Unable to resolve symbol: marmalade in this context

In the REPL Basics topic of Chapter 1, Hello REPL!, we were able to use the following functions because they are bound to a specific symbol:

user=> str
#object[clojure.core$str 0x7bb6ab3a "clojure.core$str@7bb6ab3a"]
user=> +
#object[clojure.core$_PLUS_ 0x1c3146bc "clojure.core$_PLUS_@1c3146bc"]
user=> clojure.string/replace
#object[clojure.string$replace 0xf478a81 "clojure.string$replace@f478a81"]

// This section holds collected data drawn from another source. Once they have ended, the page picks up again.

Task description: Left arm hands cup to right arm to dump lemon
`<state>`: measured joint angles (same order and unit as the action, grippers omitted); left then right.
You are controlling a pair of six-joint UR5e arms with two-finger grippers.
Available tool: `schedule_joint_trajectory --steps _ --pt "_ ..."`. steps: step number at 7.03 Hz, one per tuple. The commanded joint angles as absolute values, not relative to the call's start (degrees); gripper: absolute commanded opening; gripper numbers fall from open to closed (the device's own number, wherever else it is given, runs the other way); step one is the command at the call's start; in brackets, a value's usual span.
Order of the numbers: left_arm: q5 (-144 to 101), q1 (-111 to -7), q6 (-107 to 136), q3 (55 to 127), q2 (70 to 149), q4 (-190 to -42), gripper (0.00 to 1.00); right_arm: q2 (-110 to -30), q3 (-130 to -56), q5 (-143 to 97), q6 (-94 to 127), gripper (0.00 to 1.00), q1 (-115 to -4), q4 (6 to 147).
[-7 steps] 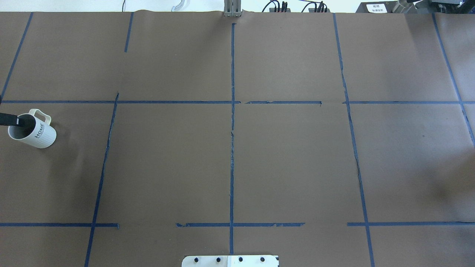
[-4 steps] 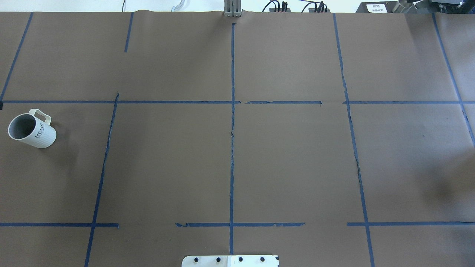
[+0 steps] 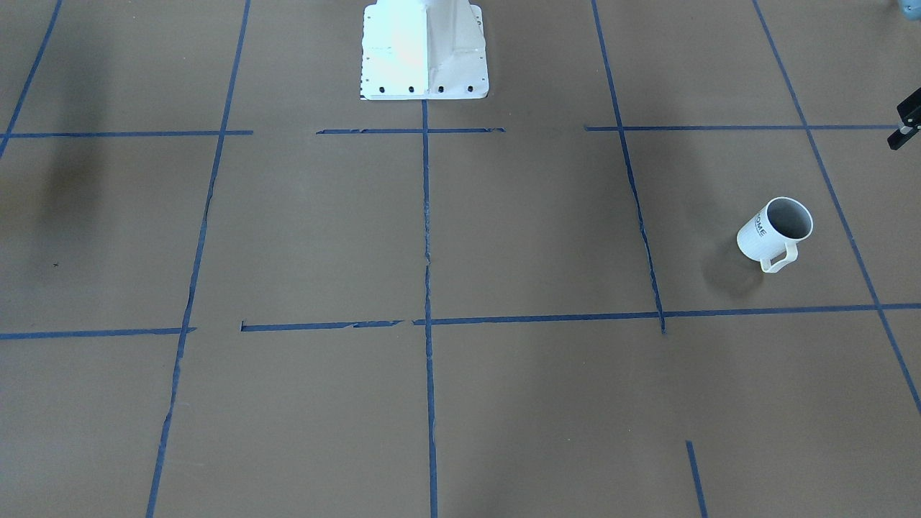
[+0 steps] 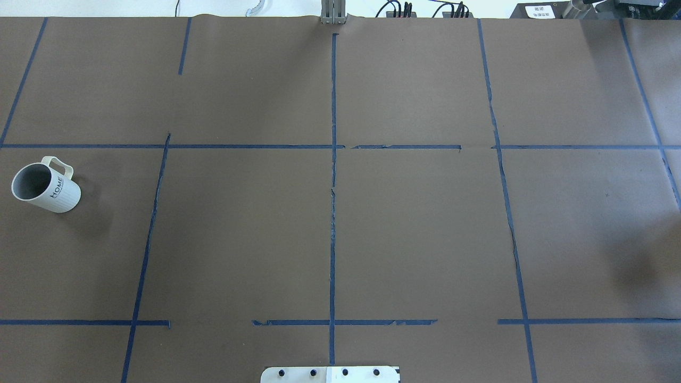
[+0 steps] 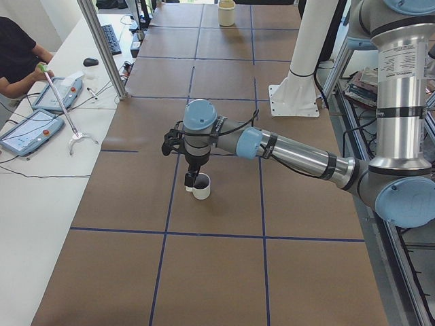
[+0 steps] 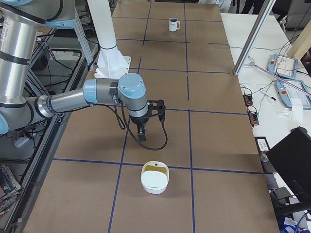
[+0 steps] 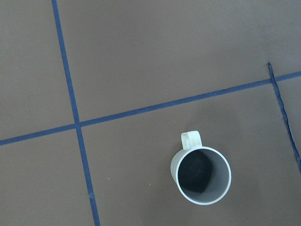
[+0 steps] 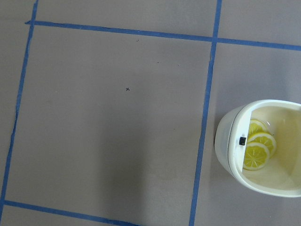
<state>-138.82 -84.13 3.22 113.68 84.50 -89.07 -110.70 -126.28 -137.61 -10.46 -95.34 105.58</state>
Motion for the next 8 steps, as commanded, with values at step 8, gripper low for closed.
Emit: schedule_joint_trajectory --steps 8 --pt "-141.2 -92.5 -7.4 112.6 82.2 -74.5 1.00 -111.7 -124.9 -133.5 -0.2 1.00 -90.5 105.5"
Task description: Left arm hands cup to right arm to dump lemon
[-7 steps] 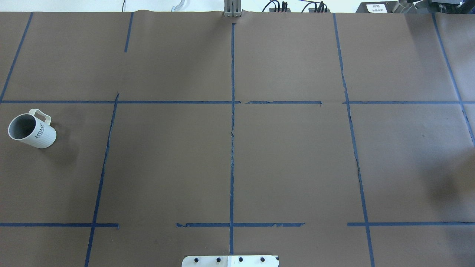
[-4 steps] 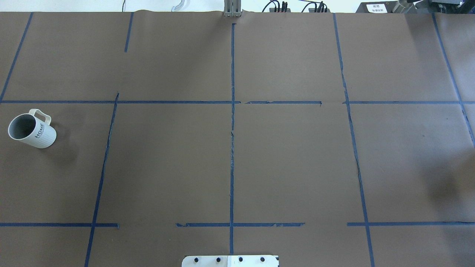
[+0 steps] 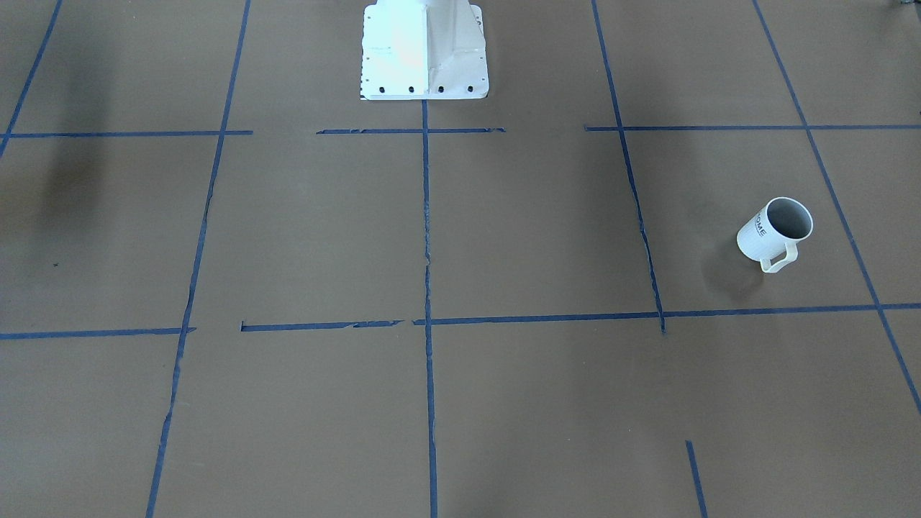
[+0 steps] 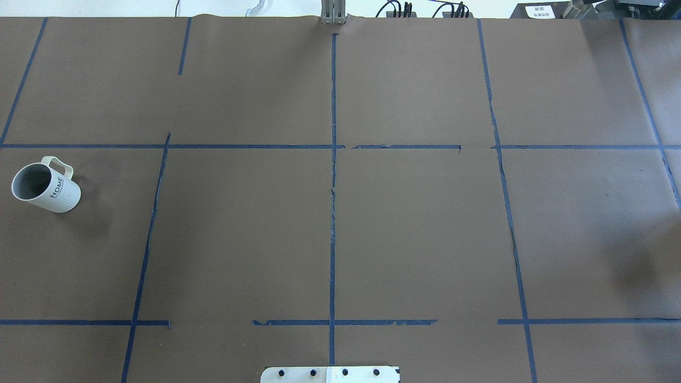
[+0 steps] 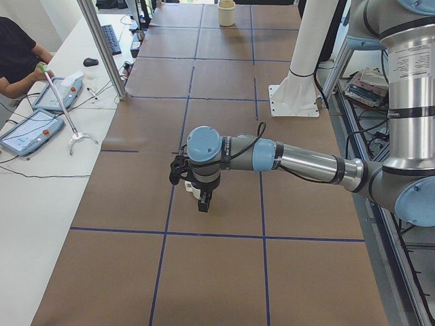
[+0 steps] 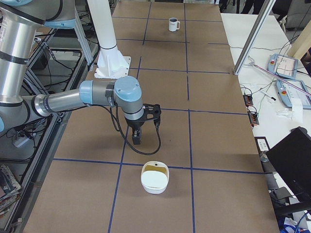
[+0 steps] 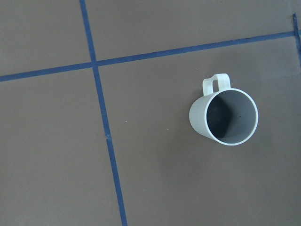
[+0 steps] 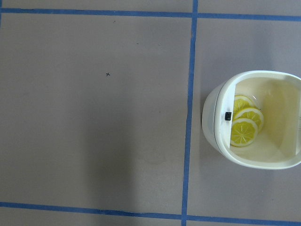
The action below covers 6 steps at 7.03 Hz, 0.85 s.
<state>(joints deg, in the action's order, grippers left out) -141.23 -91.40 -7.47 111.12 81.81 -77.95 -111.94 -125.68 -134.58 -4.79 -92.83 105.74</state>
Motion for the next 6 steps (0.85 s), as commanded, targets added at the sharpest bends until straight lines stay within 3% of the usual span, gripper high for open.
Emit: schedule_joint_trajectory --steps 1,6 --pt "-140.7 -92.7 -7.6 112.8 81.9 -73.0 1.00 -111.8 -124.6 -133.8 -0.4 1.00 -90.5 105.2" --pt "-136.2 -92.7 -7.6 113.4 78.8 -74.2 1.00 -111.7 -122.0 -133.9 -0.4 1.00 -90.5 103.8"
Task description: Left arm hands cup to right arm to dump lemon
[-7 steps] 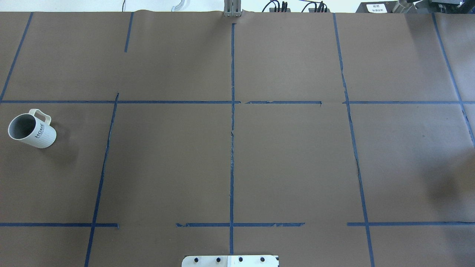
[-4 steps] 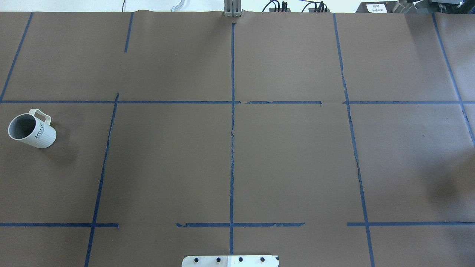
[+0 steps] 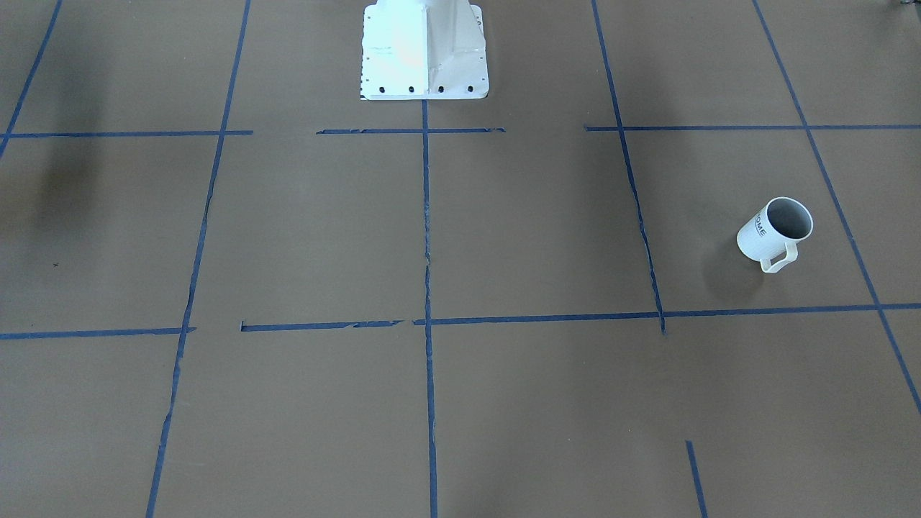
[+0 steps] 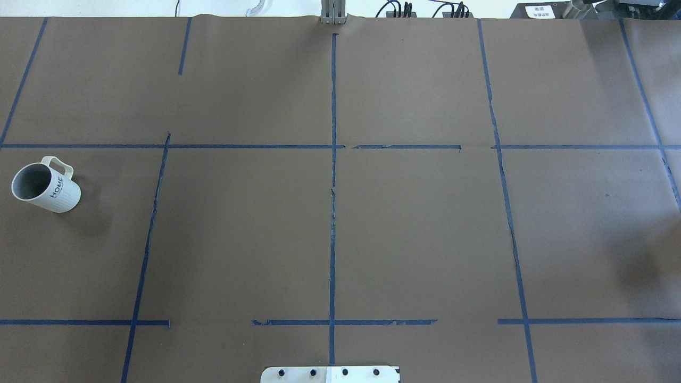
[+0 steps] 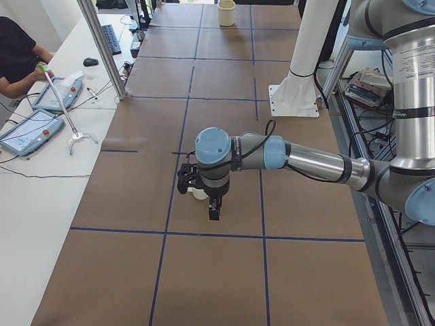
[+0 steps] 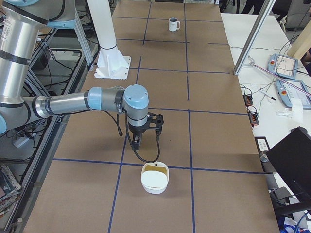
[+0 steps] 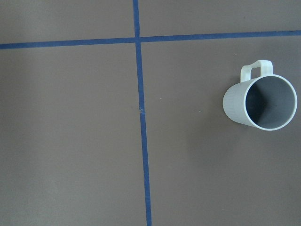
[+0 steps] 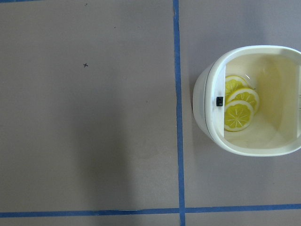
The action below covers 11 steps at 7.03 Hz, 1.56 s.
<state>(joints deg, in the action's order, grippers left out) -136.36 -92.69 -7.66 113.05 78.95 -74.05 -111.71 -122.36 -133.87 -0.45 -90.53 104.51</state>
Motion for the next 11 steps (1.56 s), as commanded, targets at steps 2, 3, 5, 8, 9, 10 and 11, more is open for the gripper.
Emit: schedule_joint_trajectory --steps 2,3,5,8,9,10,11 --pt "-136.2 -92.6 -7.7 113.1 78.7 -74.4 1.00 -111.7 -122.1 -134.0 -0.4 1.00 -90.5 103.6" --pt "-136.9 -92.6 -7.6 112.9 76.7 -74.5 1.00 -111.7 -122.2 -134.2 -0.4 1.00 -90.5 103.5" --pt "-136.8 -92.6 -7.6 114.2 77.3 -74.7 1.00 -111.7 -122.3 -134.2 -0.4 1.00 -90.5 103.5" --pt "-136.6 -92.5 -7.6 114.0 78.0 -74.7 1.00 -111.6 -122.6 -134.4 -0.4 1.00 -90.5 103.6" --pt "-136.3 -92.5 -7.6 113.7 78.8 -74.6 1.00 -111.6 -123.3 -134.6 -0.4 1.00 -90.5 103.6" --pt "-136.8 -92.5 -7.6 114.2 78.6 -74.4 1.00 -111.3 -123.0 -134.6 -0.4 1.00 -90.5 103.6" --pt "-136.8 -92.5 -7.6 113.7 78.5 -74.4 1.00 -110.2 -123.0 -134.6 -0.2 1.00 -90.5 103.6"
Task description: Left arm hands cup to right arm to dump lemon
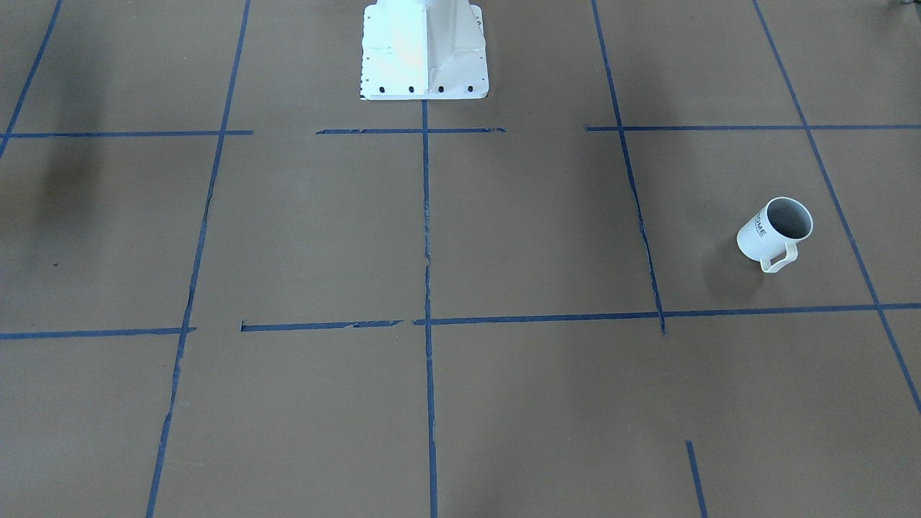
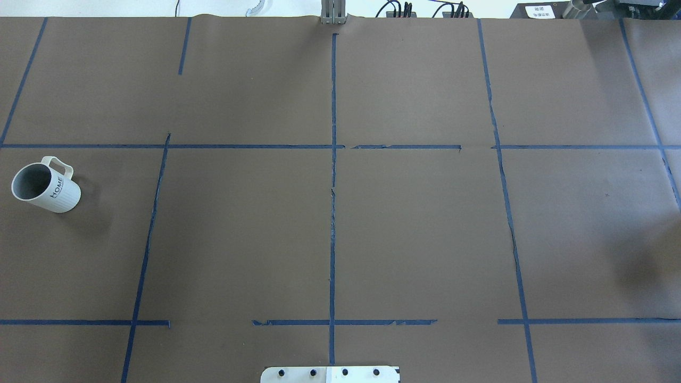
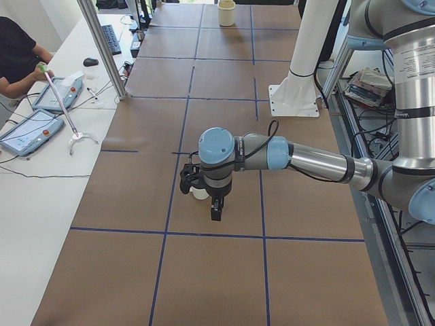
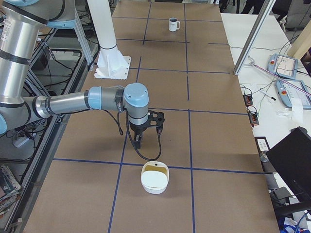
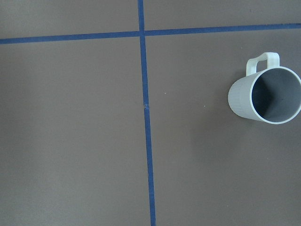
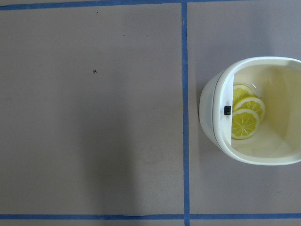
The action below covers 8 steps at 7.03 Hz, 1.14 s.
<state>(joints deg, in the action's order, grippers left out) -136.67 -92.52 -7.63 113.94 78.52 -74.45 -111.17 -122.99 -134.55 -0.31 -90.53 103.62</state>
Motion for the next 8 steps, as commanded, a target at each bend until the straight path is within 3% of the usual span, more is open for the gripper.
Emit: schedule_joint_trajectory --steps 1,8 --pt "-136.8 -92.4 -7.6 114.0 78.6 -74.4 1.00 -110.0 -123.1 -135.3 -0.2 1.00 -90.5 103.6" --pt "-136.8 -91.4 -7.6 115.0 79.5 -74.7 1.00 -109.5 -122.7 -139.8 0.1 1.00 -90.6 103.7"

Those gibberish-like values are string representations of the functions, because we are asking for the values bound to the symbols rather than invoking the functions (wrapping them with parentheses).

Keywords

You can think of a keyword as some kind of a special constant string. Keywords are a nice addition to Clojure because they are lightweight and convenient to use and create. You just need to use the colon character, :, at the beginning of a word to create a keyword:

user=> :foo
:foo
user=> :another_keyword
:another_keyword

They don't refer to anything else like symbols do; as you can see in the preceding example, when evaluated, they just return themselves. Keywords are typically used as keys in a key-value associative map, as we will see in the next topic about collections.

In this section, we went through simple data types such as string, numbers, Boolean, symbols, and keywords. We highlighted how their underlying implementation depends on the host platform because Clojure is a hosted language. In the next section, we will see how those values can aggregate to collections.